Work instruction → Line count for "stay": give how many lines in the data below contain it, with no other words.

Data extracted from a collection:
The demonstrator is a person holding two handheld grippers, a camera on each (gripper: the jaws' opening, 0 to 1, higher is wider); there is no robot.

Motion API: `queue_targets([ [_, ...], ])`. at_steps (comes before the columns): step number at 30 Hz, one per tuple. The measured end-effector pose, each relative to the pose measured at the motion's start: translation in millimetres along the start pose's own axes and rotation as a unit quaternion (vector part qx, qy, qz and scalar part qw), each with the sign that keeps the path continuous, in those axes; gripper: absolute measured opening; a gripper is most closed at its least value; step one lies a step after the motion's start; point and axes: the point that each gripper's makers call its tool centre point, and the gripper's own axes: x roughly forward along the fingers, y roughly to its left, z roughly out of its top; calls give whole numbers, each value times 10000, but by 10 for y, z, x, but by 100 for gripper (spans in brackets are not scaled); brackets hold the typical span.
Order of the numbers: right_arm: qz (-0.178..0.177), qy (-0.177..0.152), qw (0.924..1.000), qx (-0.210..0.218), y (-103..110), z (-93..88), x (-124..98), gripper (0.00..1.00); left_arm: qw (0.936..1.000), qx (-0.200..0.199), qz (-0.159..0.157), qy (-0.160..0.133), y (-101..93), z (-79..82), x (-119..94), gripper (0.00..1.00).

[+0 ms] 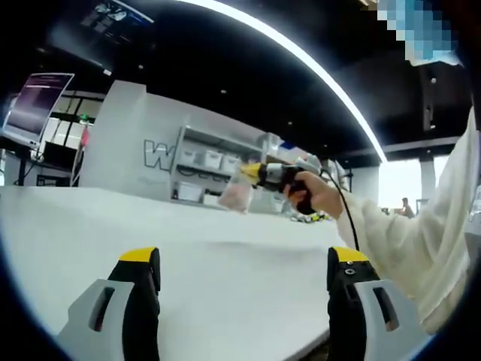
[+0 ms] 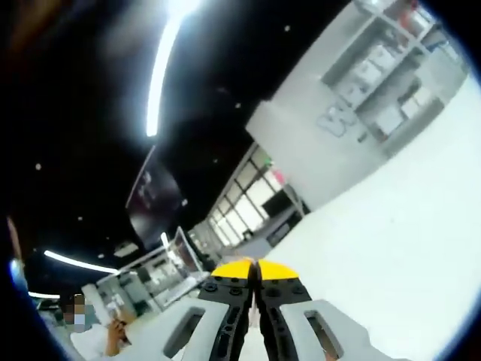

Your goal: Open the resealable bag by pulling the two sides of the seal apart until the entire bag opening is separated and visibly accessible.

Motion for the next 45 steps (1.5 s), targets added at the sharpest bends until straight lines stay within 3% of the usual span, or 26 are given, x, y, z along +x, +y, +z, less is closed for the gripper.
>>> queue_targets([
  [16, 38, 5, 9999, 96, 8, -45, 54, 0, 10000, -9, 1, 38, 8, -25, 18, 91],
  [31, -188, -75, 9994, -282, -160, -10, 140, 0, 10000, -8, 21, 42, 18, -31, 5, 91],
  [39, -496, 120, 9908, -1251, -282, -15, 210, 0, 10000, -19, 37, 40, 35, -33, -3, 91],
  [45, -647, 155, 9826, -1732, -323, 30, 288, 0, 10000, 6, 10, 43, 20, -22, 12, 91],
])
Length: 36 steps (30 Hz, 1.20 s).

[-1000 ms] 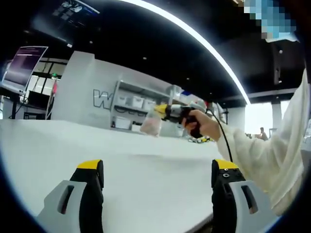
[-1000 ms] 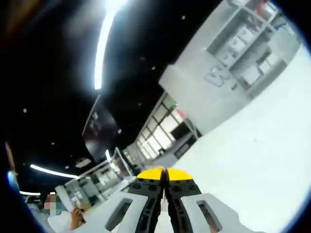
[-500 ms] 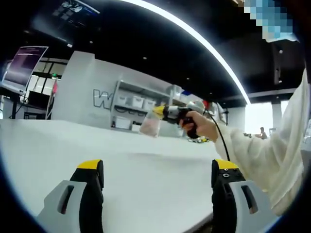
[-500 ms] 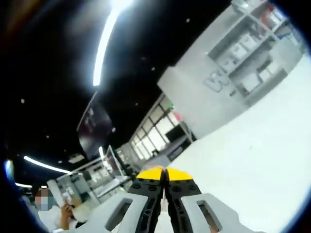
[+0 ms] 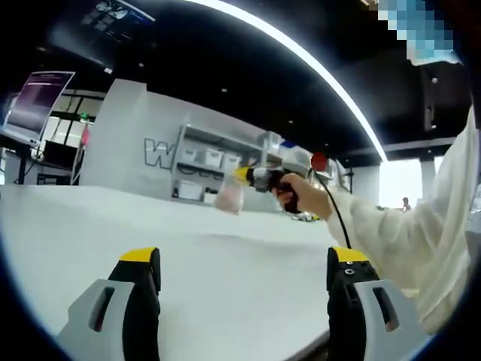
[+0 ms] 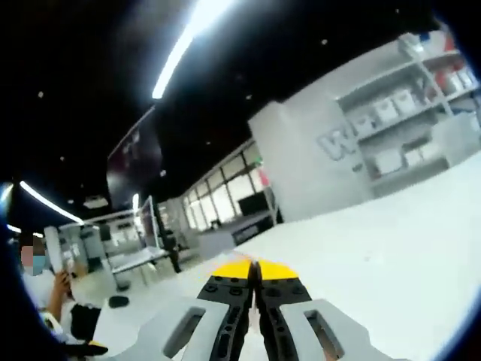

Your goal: Open the resealable bag by pulling the two sides of the seal apart until the entire bag opening is separated and visibly accessible.

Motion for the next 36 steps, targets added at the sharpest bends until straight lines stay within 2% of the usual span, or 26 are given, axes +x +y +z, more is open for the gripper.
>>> queue_targets([
  [12, -119, 157, 9995, -235, -94, -43, 83, 0, 10000, 21, 21, -9, 13, 12, -3, 91],
  [23, -274, 165, 9986, -424, -198, -49, 98, 0, 10000, 17, 28, -14, 23, 15, -13, 91],
  [36, -261, 133, 9968, -750, -170, 23, 174, 0, 10000, 17, 38, 3, 24, 7, -9, 91],
])
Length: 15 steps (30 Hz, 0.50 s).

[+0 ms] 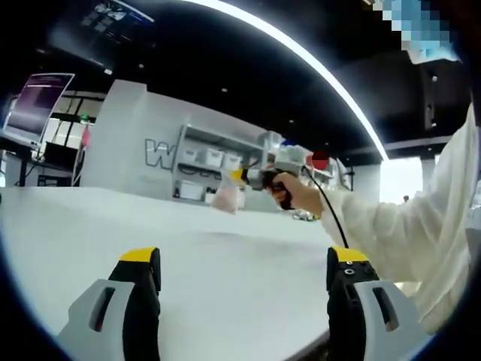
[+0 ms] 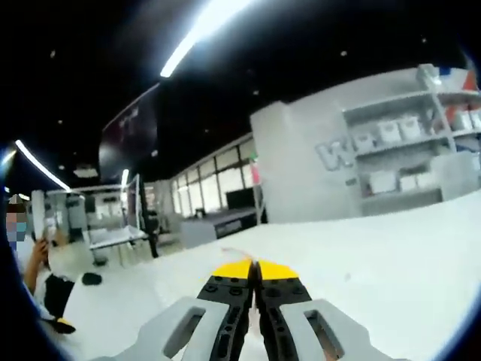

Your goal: Open the resealable bag by pulling the two sides of the seal apart until the entire bag opening is separated and visibly accessible.

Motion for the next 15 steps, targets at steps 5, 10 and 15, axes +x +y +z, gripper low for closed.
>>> queue_targets([
  [5, -17, 51, 10000, -66, -7, -30, 39, 0, 10000, -3, 21, 9, 22, -4, -3, 91],
  [10, -26, 68, 10000, -61, 0, -46, 56, 0, 10000, -19, 38, 10, 35, -5, -9, 91],
  [15, -74, 57, 9998, -196, -23, -8, 93, 0, 10000, -27, 61, -3, 56, -3, -13, 91],
])
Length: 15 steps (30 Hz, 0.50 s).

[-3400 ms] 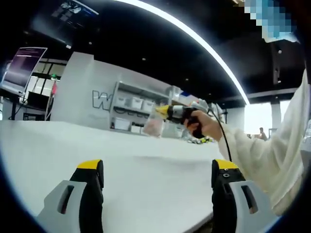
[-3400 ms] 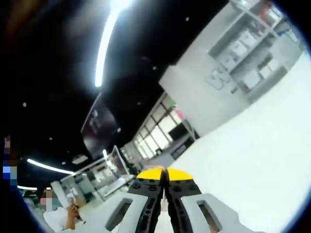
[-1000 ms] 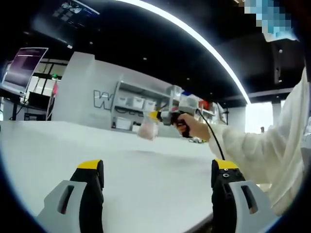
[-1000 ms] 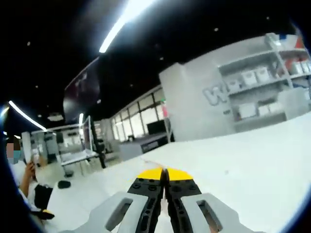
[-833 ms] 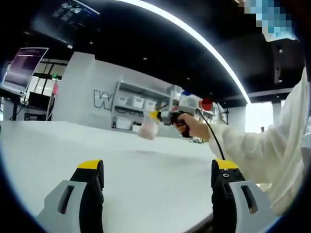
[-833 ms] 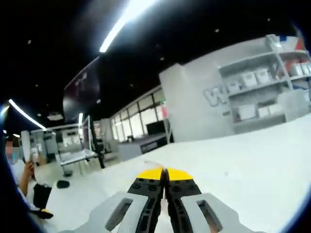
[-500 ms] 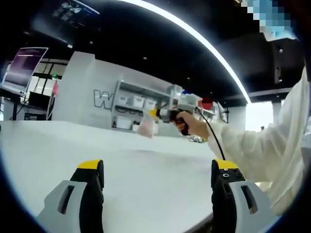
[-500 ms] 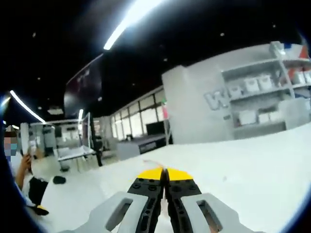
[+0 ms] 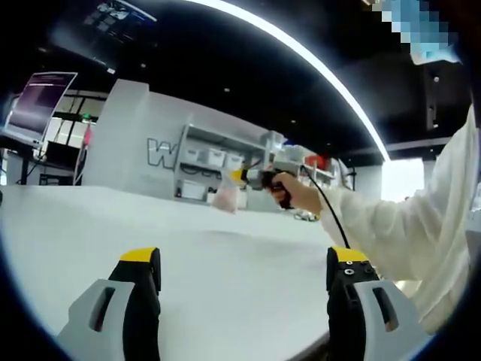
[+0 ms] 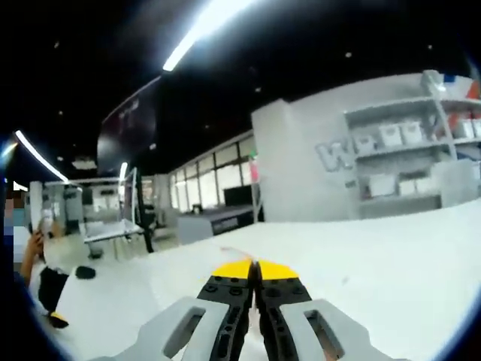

Response area → 2